(Task goal) All the lines below should appear again unchanged, though their pictures should not.

(Material provided)
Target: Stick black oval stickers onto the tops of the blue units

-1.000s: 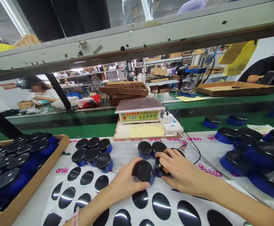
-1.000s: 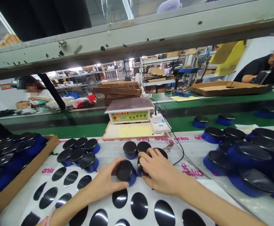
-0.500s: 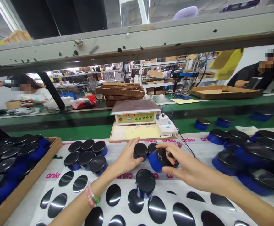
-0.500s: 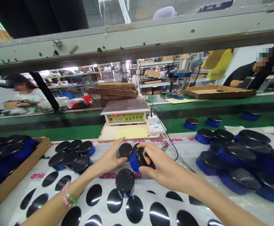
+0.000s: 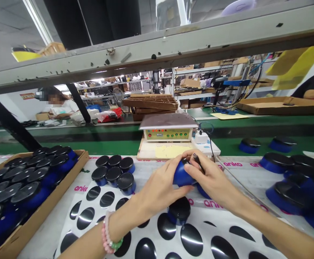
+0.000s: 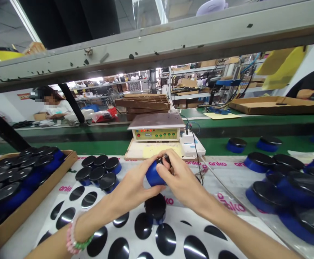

(Written response)
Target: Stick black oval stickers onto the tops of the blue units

-1.000s: 
-1.000s: 
-0.500s: 
-0.500s: 
+0.000s: 
+0.000s: 

Nothing more remains in this exercise.